**How to complete this task**
The lines from the start of the data through the line with "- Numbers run" are to be returned verbatim; all later lines are to be omitted.

*** Opening of Given material ***

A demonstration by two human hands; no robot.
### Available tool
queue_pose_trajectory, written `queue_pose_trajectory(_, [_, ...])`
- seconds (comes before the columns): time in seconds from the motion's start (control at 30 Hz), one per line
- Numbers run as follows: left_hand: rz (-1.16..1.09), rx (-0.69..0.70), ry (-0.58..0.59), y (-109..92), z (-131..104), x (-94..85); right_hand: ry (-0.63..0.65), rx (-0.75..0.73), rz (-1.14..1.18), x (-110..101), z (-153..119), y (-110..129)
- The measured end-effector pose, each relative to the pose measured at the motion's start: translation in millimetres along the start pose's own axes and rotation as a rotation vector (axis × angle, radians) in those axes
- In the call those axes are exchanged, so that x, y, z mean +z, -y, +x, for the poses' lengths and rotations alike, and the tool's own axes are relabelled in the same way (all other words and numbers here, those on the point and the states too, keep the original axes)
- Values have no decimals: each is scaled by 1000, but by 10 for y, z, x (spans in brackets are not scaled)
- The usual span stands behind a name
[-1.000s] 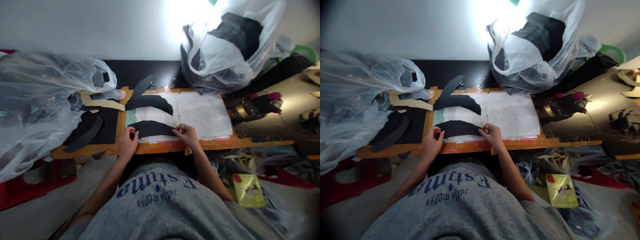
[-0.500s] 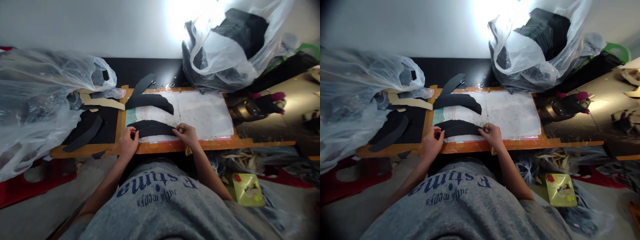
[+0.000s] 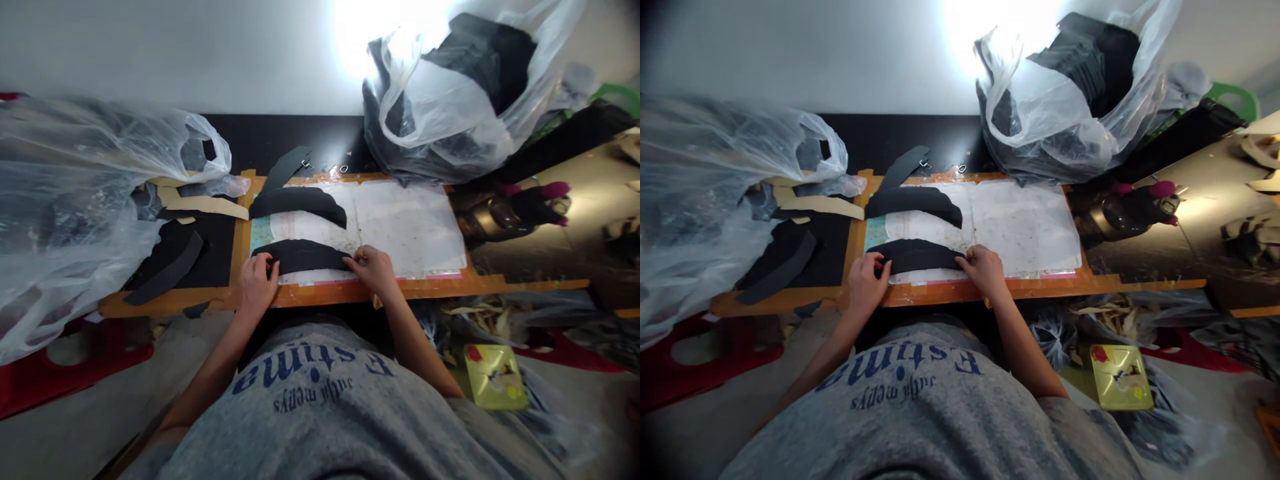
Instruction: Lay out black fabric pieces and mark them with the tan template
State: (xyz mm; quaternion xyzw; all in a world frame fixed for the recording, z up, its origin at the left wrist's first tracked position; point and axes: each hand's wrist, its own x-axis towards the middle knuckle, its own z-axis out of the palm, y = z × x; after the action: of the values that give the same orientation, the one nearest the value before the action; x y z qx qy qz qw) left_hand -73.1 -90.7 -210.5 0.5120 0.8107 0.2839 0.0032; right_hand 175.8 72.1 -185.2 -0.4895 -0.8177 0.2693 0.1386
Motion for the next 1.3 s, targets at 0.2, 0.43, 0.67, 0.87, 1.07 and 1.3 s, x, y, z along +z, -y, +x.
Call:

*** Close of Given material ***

**Response to the task**
A demonstration by two human hands; no robot.
### Available tool
queue_pose_trajectory, written `queue_pose_trajectory(_, [_, ...])`
- seconds (comes before the columns): time in seconds from the motion's start (control at 30 Hz), one per line
- Numbers run as follows: left_hand: rz (-1.16..1.09), rx (-0.69..0.70), ry (-0.58..0.59), y (-109..92), z (-131..104), x (-94..85); right_hand: ry (-0.63..0.65), rx (-0.75..0.73), rz (-1.14..1.18), x (-110..101), z (-153..119), y (-110..129)

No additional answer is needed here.